Will & Harper Review: A Road Trip through America in Transition

TIFF 2024

/
5 mins read

Will & Harper
(USA, 114 min.)
Dir. Josh Greenbaum
Programme: TIFF Galas (Canadian premiere)

 

A funny, heart-warming documentary with a stealth political punch, Will & Harper stars comic actor Will Ferrell on a road trip with former Saturday Night Live writer, Harper Steele, who announced her transition at age 61. Together, they take a 16-day road trip in a vintage wood-panelled Grand Wagoneer across the United States to process their evolving relationship through heartland America from New York to Los Angeles.

As the pair visit dive bars, sit courtside at an NBA basketball game, and interact with fans at dirt track car race, the famous comedian and the not-quite-passing middle-aged trans woman take the measure of American’s levels of tolerance and paranoia at a time when Republican politicians are fomenting anti-trans panic and legislating against gender affirming health care.

After a critically acclaimed debut at Sundance in January 2024, Will & Harper had its international launch at Toronto International Film Festival before its debut on Netflix on September 27 in the final weeks before the U.S. election campaign.

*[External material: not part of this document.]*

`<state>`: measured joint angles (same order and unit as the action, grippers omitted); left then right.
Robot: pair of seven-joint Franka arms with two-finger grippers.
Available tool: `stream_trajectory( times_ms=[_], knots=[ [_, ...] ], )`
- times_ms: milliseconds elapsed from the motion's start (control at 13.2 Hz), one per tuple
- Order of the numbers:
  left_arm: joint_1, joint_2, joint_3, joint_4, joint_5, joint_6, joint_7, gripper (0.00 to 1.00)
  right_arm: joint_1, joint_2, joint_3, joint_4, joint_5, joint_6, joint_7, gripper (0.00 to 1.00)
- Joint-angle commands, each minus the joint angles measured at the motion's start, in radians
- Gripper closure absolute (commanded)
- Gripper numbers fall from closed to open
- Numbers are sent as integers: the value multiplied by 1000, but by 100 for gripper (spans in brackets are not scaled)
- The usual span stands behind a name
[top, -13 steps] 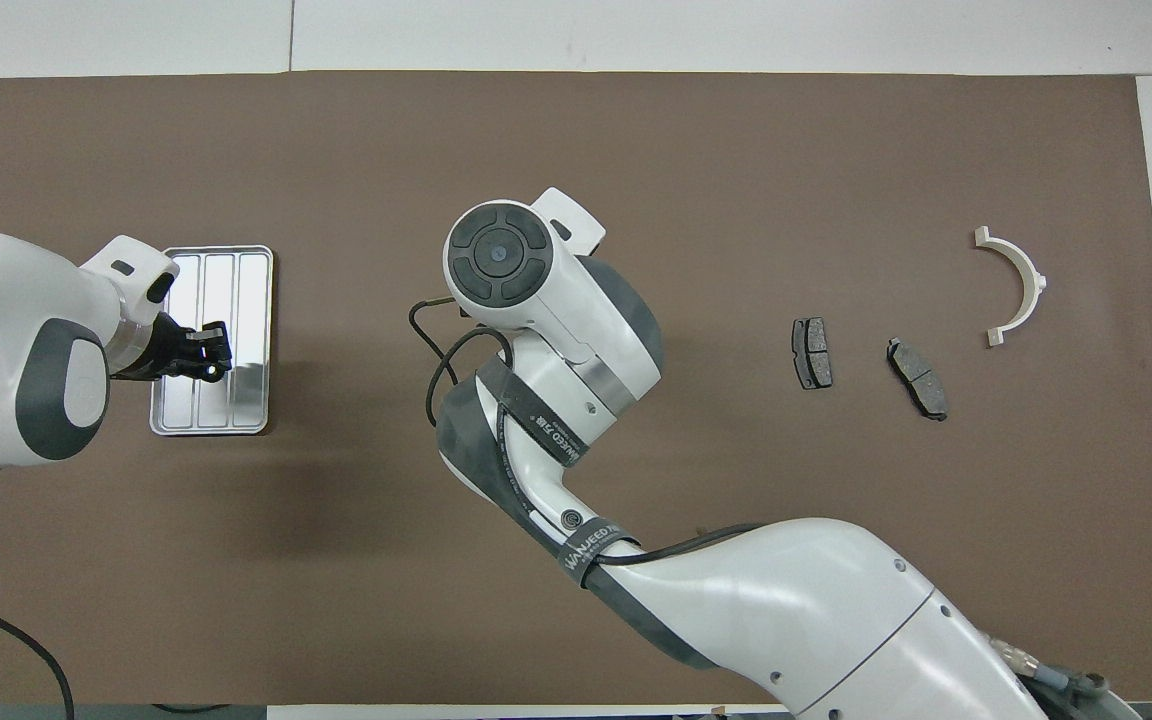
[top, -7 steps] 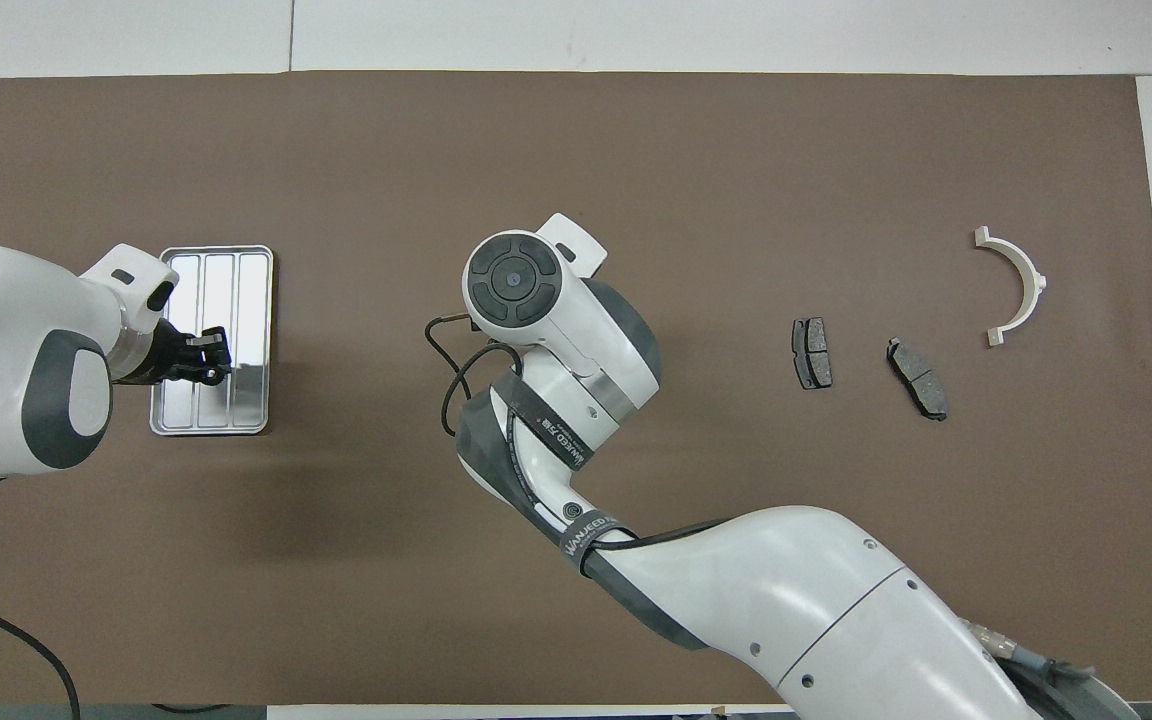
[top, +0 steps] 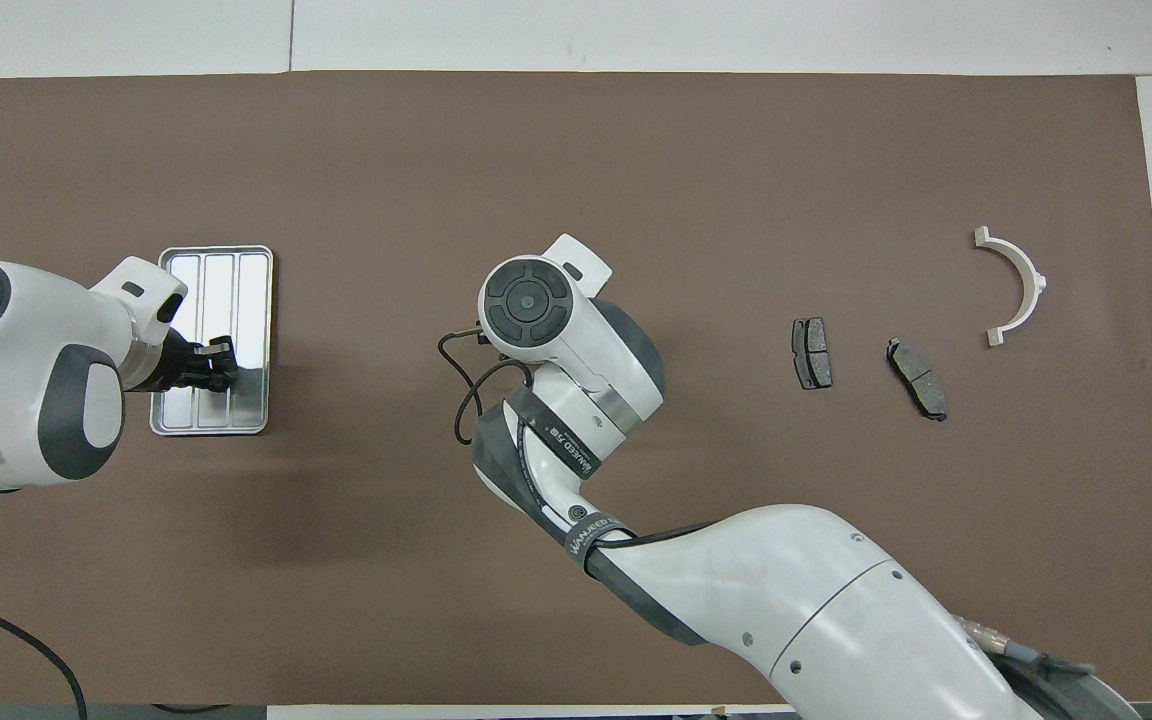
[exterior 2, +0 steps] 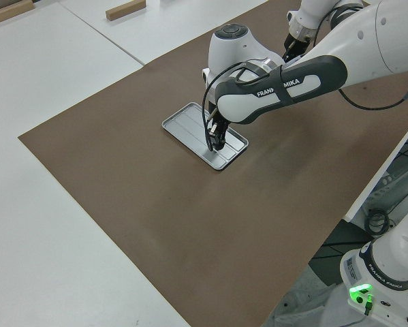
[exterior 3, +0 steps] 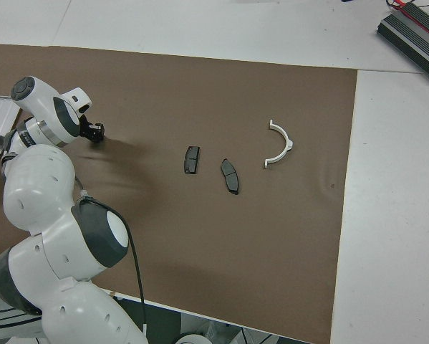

With an off-camera  film crew guided by director Josh Greenbaum (Barb & Star Go to Vista Del Mar), Will & Harper is shot in a multi-camera style that is more like a staged celebrity reality television series than a behind the scenes cinéma vérité documentary. This is showbiz, after all, as signalled by an early scene where Will and Harper visit SNL producer Lorne Michaels at his headquarters at 30 Rock, and then meet up with a gang of SNL alumnae, including Tina Fey, Tim Meadows, and Seth Meyers before they take the plunge into red state America. Later cameos by Molly Shannon, Will Forte, and Kristen Wiig add a few more dashes of celebrity spice.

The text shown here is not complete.